The Oil Market within the Fossil Fuels sector in India is currently experiencing a subdued decline, influenced by factors like fluctuating global oil prices, increasing investments in renewable energy, and growing environmental concerns among consumers and policymakers.

Customer preferences:
Consumers in India are increasingly prioritizing sustainable transportation options, leading to a growing interest in electric vehicles (EVs) and hybrid models as alternatives to traditional fossil fuel-powered cars. This shift is influenced by rising environmental awareness and government incentives promoting cleaner energy solutions. Additionally, younger demographics are more inclined to adopt shared mobility services, indicating a cultural shift towards reduced car ownership and a preference for eco-friendly commuting options, further impacting the oil market dynamics.

Trends in the market:
In India, the oil market is experiencing a notable shift as consumers increasingly embrace alternative energy sources, particularly electric vehicles (EVs) and hybrids. This trend is fueled by heightened environmental consciousness and government initiatives aimed at reducing carbon emissions. Concurrently, the rise of shared mobility services is reshaping transportation preferences, particularly among younger populations, who favor convenience and sustainability over traditional car ownership. These developments signify a potential decline in fossil fuel demand, compelling industry stakeholders to adapt their strategies to align with evolving consumer preferences and regulatory landscapes.

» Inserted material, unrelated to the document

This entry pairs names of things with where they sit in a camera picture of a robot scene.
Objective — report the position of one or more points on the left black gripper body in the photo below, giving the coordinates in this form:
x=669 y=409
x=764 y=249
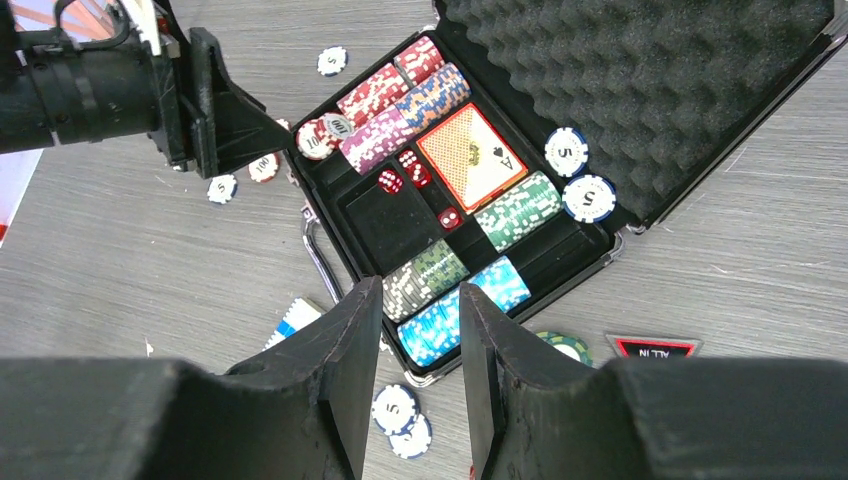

Local special circumstances:
In India, the oil market is influenced by a unique blend of geographical and cultural factors, alongside regulatory initiatives. The country's vast and diverse landscape presents logistical challenges for oil distribution, particularly in remote areas. Additionally, urban centers are witnessing a surge in pollution concerns, prompting local governments to advocate for cleaner energy alternatives. Cultural shifts, particularly among younger consumers, favor sustainability and shared mobility solutions. These dynamics compel oil market stakeholders to innovate and adapt in response to evolving consumer demands and regulatory frameworks.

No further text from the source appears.